Judging the Other Man’s Letter.

One of the pre-requisites of a good correspondent is the ability, inherent or acquired to judge the general character and status of the writer by means of his letters. Until the last few years the letter-head of a firm was a considerable guide to the standing of the company putting It out, but good printing is now much more common and many one-horse concerns put out conservative, well-gotten-up stationery.

Ability to recognize the efforts of an amateur or schoolboy inquiring for a catalog with no intention of buying and to treat the writer accordingly, call for almost occult powers. The president of one of the large machinery companies putting out a cement mixer selling at $850.00, relates that one of the company travelers visited Detroit in response to an apparently good lead and found a twelve-year-old boy wanted a dozen cement mixers “to go into the mail-order business with.”

Some companies putting out expensive catalogs write a letter asking a doubtful inquirer to fill out an information blank before sending a catalog.
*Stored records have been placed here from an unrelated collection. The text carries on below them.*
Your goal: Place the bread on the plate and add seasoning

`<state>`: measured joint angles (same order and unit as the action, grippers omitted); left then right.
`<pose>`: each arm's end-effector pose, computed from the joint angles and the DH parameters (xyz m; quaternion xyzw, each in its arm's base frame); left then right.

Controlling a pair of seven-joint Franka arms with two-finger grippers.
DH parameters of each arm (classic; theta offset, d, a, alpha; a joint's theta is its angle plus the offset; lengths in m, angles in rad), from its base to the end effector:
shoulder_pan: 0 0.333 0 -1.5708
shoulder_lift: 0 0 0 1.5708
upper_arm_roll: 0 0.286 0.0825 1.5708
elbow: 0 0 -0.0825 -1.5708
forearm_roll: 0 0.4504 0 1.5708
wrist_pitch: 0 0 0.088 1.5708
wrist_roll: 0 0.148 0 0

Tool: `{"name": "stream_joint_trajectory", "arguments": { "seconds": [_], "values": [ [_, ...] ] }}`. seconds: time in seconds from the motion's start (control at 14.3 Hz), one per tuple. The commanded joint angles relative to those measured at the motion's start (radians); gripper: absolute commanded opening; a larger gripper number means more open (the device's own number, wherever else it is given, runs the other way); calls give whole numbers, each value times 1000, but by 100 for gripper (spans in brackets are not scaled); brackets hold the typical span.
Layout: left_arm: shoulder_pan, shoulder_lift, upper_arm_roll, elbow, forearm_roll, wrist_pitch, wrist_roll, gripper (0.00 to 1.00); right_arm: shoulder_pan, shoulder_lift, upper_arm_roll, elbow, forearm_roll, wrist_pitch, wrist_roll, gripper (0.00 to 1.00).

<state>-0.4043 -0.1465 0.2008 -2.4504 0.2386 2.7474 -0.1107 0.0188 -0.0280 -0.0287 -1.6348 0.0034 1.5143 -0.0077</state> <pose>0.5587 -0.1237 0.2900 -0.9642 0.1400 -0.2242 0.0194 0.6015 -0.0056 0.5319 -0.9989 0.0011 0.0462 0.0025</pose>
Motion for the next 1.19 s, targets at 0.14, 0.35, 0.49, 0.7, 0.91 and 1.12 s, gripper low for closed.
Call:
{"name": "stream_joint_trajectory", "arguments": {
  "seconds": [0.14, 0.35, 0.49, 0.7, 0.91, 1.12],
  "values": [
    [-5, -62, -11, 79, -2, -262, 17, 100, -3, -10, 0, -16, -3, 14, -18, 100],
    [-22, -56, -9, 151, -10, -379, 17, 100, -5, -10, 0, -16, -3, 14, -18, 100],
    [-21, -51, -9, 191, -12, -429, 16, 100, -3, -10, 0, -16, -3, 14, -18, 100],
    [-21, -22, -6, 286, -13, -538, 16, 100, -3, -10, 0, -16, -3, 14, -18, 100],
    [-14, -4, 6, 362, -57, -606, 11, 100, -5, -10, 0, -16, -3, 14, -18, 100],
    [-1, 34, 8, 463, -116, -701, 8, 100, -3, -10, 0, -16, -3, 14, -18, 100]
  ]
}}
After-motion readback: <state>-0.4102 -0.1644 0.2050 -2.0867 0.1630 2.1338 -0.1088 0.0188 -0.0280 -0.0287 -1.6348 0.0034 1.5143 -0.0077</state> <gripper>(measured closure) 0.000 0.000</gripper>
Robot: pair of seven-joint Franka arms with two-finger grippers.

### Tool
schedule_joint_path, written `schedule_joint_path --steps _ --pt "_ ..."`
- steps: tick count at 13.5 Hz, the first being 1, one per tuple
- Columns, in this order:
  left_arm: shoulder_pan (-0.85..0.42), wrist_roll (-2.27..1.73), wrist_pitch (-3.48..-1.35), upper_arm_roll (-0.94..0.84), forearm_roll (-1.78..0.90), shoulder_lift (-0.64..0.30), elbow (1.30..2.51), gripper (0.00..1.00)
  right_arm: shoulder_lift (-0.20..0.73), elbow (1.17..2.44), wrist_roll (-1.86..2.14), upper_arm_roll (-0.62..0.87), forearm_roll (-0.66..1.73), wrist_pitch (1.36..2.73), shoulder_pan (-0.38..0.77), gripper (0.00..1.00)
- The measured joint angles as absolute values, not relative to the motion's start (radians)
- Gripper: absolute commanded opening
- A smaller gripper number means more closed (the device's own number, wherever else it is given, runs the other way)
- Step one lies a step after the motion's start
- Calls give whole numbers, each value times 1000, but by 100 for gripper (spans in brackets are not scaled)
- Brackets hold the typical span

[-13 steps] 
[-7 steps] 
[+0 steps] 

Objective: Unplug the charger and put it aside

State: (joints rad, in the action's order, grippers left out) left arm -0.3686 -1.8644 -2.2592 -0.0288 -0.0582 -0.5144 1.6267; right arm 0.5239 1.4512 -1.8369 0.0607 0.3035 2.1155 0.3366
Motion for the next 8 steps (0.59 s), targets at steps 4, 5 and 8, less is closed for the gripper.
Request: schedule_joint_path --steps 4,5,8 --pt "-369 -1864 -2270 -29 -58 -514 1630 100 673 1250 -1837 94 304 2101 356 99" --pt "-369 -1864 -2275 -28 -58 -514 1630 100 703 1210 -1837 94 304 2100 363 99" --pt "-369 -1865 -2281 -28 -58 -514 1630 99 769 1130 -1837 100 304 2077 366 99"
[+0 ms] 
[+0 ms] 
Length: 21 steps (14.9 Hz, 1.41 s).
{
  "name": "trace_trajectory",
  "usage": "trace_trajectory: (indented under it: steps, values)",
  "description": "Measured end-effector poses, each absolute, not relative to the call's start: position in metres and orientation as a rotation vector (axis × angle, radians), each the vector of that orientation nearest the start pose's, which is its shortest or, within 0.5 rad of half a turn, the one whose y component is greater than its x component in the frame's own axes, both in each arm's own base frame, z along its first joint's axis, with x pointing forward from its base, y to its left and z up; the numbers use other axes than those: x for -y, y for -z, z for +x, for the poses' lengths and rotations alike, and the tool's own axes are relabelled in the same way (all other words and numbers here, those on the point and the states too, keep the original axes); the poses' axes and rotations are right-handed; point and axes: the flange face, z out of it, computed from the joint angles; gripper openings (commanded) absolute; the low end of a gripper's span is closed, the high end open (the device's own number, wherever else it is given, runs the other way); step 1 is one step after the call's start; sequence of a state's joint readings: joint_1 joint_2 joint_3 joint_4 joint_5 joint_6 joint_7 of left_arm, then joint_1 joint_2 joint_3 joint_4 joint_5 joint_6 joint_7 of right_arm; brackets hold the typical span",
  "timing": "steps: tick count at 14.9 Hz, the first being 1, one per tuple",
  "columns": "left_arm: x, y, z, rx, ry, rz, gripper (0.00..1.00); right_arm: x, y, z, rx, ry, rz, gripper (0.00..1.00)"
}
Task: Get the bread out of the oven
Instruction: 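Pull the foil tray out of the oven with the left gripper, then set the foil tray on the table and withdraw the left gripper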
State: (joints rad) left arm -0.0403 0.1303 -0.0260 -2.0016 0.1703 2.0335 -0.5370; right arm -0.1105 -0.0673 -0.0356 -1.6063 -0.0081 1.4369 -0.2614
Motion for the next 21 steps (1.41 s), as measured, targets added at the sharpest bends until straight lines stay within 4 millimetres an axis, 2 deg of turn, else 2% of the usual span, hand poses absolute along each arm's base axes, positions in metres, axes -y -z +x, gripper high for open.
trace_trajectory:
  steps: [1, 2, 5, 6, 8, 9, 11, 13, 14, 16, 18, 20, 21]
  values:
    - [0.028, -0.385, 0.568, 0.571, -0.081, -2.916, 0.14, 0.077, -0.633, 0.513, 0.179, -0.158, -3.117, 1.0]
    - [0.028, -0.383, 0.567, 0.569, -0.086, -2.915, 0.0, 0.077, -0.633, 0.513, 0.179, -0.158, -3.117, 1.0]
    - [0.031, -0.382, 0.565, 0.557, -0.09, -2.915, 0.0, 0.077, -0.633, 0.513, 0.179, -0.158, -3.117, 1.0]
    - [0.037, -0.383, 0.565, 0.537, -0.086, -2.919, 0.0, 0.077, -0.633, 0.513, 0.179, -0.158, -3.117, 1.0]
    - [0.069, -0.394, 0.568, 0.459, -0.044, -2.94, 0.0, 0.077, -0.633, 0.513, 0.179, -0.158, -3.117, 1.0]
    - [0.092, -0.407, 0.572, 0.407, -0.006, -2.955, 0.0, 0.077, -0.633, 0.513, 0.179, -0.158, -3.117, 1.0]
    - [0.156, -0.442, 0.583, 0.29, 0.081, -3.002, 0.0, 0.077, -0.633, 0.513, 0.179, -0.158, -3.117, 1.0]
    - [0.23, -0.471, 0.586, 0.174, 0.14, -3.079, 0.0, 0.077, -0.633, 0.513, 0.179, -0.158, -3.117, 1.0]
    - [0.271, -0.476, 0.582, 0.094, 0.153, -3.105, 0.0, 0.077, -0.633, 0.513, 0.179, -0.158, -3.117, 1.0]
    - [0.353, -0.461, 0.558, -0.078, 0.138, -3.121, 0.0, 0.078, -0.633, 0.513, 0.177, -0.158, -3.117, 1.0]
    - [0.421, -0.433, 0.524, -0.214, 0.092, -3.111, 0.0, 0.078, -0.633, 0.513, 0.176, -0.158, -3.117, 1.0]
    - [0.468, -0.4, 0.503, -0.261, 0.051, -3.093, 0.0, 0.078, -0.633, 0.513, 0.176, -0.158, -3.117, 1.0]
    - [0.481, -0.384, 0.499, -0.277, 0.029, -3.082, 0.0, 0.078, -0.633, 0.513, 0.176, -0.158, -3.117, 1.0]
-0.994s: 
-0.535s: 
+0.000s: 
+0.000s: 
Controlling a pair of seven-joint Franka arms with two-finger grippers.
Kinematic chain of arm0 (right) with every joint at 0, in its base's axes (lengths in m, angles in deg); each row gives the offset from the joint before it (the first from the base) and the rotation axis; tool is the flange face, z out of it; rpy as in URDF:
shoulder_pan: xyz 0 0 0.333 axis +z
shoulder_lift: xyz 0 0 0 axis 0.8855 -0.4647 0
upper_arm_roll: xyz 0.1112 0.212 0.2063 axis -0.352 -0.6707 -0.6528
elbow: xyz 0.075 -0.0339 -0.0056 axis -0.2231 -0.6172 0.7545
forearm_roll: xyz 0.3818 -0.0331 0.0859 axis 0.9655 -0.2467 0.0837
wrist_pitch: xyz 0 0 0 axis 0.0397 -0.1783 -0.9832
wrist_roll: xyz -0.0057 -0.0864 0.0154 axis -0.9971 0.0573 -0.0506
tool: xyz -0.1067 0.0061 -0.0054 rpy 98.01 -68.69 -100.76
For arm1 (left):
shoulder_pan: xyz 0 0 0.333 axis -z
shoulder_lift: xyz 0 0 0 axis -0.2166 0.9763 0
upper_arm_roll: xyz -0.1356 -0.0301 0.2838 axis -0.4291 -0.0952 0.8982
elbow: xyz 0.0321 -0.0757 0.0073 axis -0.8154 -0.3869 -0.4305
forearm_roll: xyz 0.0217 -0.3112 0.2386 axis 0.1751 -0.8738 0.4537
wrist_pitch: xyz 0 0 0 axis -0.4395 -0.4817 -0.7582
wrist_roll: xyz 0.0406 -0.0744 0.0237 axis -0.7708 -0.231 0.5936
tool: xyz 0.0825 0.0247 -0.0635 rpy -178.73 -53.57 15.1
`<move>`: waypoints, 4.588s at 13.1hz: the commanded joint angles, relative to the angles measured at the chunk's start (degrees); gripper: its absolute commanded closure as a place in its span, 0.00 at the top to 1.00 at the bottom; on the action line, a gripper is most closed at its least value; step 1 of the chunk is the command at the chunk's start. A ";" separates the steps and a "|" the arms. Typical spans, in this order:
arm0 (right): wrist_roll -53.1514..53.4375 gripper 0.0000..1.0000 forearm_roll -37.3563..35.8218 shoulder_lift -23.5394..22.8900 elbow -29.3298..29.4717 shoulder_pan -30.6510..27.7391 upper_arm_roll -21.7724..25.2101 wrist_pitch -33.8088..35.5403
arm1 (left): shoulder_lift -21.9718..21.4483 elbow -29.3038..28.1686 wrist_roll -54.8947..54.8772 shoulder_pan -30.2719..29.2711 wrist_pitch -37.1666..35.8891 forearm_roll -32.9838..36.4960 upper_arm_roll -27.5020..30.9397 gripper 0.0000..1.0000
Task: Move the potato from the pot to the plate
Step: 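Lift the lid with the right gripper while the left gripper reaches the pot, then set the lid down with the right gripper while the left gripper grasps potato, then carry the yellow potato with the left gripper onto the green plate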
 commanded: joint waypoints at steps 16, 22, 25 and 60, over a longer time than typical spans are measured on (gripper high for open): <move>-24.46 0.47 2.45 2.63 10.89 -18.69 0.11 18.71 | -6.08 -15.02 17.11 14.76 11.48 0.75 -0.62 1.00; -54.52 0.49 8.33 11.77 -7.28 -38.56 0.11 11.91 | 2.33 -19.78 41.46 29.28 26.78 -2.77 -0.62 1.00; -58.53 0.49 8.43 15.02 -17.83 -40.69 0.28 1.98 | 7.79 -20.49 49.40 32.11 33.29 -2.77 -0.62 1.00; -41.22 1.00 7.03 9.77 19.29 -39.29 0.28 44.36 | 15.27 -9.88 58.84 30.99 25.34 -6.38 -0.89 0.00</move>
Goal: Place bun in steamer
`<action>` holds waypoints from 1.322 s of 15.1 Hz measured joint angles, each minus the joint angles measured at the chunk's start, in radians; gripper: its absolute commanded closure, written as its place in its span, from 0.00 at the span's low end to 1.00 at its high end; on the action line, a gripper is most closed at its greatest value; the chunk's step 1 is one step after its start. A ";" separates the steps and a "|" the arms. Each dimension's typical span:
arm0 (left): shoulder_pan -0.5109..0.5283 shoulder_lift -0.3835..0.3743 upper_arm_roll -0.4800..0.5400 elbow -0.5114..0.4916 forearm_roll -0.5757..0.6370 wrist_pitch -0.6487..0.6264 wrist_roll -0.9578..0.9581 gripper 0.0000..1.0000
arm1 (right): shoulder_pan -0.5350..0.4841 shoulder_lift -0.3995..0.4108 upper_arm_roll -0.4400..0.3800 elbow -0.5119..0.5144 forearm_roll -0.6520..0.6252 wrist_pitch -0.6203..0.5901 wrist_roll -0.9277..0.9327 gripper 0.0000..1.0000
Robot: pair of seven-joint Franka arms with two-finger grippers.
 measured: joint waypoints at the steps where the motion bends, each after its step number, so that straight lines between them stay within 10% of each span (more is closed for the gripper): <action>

The correct interpretation of the personality of a writer means the saving of dollars of expenditure as well as the ability to write him correctly. In a fire insurance concern employing hundreds of agents it would be easy for a manager to inform himself through his special agents as to each agent’s nationality, education, experience in the business, etc., and vary his correspondence accordingly, while a mail order house might have no means of judging a man but by his bare letter.

Form Letters

A form letter is one of a series of letters, to be sent on similar occasions. Such letters are usually in imitation typewriting with blanks left for the name of the party addressed, and when carefully executed are a close imitation of a typewritten letter. Form letters vary from those not to be distinguished from actual typewriting, to the stock letters of collection agencies, in which no attempt is made to imitate the machine. Some writers use a number of short forms or inserts which they use in dictating to avoid a repetition of dictation.

Letters of Recommendation

The promiscuous writing of letters of recommendation has done much to cheapen the effect of recommends. Many firms refuse such letters entirely. Perhaps the best plan is to have an employee, when leaving, use his former employer’s name as a reference.